**TASK REQUIREMENTS:** Copy each line of the data below exactly, leaving out pictures.

**DATA BELOW:**
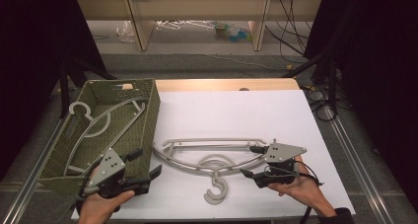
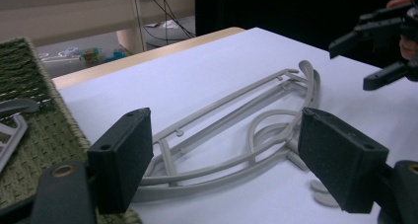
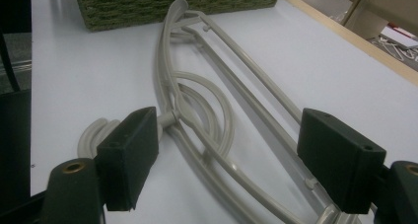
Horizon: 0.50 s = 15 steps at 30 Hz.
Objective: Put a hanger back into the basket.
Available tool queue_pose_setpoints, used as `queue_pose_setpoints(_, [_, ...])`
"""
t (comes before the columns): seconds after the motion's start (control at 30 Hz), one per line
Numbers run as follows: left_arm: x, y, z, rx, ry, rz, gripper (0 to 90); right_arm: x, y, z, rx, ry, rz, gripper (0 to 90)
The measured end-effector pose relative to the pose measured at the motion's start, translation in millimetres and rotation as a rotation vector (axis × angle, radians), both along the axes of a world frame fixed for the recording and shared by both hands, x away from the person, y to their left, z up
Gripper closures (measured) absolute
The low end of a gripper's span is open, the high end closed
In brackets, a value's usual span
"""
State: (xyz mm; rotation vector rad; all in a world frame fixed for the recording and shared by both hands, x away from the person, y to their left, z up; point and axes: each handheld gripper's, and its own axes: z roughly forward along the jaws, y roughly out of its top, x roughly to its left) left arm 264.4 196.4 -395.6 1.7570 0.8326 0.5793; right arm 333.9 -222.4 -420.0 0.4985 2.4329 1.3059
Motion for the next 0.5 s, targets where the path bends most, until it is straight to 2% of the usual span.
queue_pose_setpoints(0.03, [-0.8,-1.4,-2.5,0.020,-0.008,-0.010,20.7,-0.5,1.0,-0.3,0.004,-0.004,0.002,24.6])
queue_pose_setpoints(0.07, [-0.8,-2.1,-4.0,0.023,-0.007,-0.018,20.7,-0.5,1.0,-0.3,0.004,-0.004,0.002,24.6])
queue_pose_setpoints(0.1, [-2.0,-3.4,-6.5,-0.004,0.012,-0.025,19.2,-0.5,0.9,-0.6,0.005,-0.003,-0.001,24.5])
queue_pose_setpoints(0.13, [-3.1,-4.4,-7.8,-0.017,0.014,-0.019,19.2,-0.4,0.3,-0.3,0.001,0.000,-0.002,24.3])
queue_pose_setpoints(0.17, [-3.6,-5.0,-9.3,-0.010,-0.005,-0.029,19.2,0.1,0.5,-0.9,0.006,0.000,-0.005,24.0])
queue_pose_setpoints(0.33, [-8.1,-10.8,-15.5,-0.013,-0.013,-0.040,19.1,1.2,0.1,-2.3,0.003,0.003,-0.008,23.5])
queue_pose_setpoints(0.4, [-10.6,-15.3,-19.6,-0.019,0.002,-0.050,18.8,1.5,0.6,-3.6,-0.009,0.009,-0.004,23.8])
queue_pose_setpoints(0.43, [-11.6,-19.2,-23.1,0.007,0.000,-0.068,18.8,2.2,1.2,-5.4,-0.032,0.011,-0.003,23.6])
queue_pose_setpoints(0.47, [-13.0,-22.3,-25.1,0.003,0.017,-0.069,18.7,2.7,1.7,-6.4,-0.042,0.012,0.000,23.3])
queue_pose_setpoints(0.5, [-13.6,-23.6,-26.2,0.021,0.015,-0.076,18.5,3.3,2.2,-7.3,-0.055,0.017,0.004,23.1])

**SOLVED EXERCISE:**
Horizon: 0.50 s = 15 steps at 30 Hz.
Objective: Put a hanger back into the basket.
Available tool queue_pose_setpoints, used as `queue_pose_setpoints(_, [_, ...])`
"""
t (comes before the columns): seconds after the motion's start (control at 30 Hz), one per line
Numbers run as follows: left_arm: x, y, z, rx, ry, rz, gripper (0 to 90); right_arm: x, y, z, rx, ry, rz, gripper (0 to 90)
The measured end-effector pose relative to the pose measured at the motion's start, translation in millimetres and rotation as a rotation vector (axis × angle, radians), both along the axes of a world frame fixed for the recording and shared by both hands, x away from the person, y to their left, z up
Gripper closures (measured) absolute
The low end of a gripper's span is open, the high end closed
In brackets, a value's usual span
"""
State: (xyz mm; rotation vector rad; all in a world frame fixed for the recording and shared by both hands, x away from the person, y to their left, z up; point and axes: each handheld gripper's, and its own axes: z roughly forward along the jaws, y roughly out of its top, x roughly to its left) left arm 264.4 196.4 -395.6 1.7570 0.8326 0.5793; right arm 333.9 -222.4 -420.0 0.4985 2.4329 1.3059
Motion for the next 0.5 s, targets where the path bends most, until it is straight to 2% of the usual span.
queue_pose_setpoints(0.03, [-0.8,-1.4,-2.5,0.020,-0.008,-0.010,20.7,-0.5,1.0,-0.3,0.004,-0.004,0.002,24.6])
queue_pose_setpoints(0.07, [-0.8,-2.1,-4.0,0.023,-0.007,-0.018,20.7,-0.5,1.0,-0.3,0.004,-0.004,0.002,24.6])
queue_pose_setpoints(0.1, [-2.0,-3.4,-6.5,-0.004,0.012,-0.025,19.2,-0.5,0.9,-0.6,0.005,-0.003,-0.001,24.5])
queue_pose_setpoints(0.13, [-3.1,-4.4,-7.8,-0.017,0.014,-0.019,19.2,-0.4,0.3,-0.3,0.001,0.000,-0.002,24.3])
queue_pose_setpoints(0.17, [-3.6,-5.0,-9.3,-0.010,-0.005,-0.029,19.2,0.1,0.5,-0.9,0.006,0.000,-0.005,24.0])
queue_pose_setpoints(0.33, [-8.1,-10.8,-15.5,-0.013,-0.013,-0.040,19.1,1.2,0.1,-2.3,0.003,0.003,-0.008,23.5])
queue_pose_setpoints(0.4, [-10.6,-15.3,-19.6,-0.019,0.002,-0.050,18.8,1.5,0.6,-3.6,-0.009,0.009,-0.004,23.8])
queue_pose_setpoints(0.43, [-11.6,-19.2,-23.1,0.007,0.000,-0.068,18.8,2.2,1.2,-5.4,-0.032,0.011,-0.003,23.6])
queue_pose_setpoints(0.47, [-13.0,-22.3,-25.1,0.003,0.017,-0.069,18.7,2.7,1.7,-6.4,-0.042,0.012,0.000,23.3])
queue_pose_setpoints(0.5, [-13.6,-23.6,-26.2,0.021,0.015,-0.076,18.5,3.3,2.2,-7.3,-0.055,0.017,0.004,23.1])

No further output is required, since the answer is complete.